— Exercise —
Write out the data in full, exactly as shown.

— Extracted data entries —
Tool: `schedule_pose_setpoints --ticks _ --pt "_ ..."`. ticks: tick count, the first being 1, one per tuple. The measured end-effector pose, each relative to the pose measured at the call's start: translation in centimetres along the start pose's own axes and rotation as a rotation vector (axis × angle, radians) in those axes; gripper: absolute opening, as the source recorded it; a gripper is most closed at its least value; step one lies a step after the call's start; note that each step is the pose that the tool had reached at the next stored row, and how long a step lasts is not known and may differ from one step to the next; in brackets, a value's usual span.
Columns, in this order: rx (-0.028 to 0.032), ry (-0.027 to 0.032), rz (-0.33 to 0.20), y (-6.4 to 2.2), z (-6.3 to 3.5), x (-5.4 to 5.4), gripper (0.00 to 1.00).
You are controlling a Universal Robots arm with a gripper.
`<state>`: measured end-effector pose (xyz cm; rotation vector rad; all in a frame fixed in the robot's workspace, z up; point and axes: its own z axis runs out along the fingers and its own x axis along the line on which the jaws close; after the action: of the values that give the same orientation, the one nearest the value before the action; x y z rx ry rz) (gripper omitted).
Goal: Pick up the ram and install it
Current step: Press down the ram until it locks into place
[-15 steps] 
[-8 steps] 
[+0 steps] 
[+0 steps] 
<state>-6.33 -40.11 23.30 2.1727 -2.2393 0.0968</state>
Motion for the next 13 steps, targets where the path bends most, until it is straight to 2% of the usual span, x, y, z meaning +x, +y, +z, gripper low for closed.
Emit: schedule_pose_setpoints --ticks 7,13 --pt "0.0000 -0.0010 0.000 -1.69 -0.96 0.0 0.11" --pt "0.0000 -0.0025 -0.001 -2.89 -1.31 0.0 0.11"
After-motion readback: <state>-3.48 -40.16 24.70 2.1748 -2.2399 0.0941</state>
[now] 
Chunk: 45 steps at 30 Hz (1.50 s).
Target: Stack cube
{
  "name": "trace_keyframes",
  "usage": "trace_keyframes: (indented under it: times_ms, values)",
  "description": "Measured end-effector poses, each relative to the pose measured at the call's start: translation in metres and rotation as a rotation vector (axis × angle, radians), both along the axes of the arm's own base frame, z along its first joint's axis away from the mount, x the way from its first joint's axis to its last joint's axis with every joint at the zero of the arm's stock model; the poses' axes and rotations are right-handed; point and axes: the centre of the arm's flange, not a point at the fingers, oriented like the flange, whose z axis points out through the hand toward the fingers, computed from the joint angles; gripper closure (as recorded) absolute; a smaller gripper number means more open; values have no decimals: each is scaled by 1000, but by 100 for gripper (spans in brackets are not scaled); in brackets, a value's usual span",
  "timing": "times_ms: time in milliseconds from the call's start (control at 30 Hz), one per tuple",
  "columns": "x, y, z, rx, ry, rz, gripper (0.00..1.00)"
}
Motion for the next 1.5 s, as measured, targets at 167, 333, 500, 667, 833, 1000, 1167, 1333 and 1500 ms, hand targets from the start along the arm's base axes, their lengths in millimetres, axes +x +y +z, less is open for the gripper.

— Response to the task —
Tool: `schedule_pose_setpoints --ticks _ --pt "_ ..."`. ticks: tick count, the first being 1, one per tuple. The measured end-effector pose, each relative to the pose measured at the call's start: translation in centimetres along the start pose's own axes and rotation as a rotation vector (axis × angle, radians) in those axes; gripper: absolute opening, as the source recorded it; a gripper is most closed at its least value; step one lies a step after the call's start; note that each step is the pose that the tool had reached at the next stored row, and how long a step lasts is not known and may differ from one step to the next; in brackets, a value's usual span.
Columns, in this order: rx (-0.028 to 0.032), ry (-0.027 to 0.032), rz (-0.33 to 0.20), y (-6.4 to 2.2), z (-6.3 to 3.5), x (-5.4 to 5.4), gripper (0.00 to 1.00).
You are controlling a Universal Robots arm with a gripper.
`<state>`: measured end-effector pose (xyz cm; rotation vector rad; all in a frame fixed in the robot's workspace, z up; point and axes: its own z axis runs out along the fingers and its own x axis along the line on which the jaws close; after the action: of the values that give the same orientation, the one nearest the value before the action; x y z rx ry rz) (gripper omitted).
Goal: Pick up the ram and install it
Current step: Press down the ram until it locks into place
[-15 steps] 
[-8 steps] 
[+0 steps] 
[+0 steps] 
<state>-6.33 -40.11 23.30 2.1727 -2.2393 0.0968</state>
Motion for the next 13 steps, targets where the path bends most, until it is straight to 2% of the usual span, x, y, z meaning +x, +y, +z, gripper low for closed.
Emit: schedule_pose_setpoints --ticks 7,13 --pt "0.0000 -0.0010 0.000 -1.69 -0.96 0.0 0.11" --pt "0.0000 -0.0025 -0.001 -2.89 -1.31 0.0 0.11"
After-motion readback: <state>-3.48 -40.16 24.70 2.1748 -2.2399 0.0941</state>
[now] 
Chunk: 45 steps at 30 Hz (1.50 s).
Target: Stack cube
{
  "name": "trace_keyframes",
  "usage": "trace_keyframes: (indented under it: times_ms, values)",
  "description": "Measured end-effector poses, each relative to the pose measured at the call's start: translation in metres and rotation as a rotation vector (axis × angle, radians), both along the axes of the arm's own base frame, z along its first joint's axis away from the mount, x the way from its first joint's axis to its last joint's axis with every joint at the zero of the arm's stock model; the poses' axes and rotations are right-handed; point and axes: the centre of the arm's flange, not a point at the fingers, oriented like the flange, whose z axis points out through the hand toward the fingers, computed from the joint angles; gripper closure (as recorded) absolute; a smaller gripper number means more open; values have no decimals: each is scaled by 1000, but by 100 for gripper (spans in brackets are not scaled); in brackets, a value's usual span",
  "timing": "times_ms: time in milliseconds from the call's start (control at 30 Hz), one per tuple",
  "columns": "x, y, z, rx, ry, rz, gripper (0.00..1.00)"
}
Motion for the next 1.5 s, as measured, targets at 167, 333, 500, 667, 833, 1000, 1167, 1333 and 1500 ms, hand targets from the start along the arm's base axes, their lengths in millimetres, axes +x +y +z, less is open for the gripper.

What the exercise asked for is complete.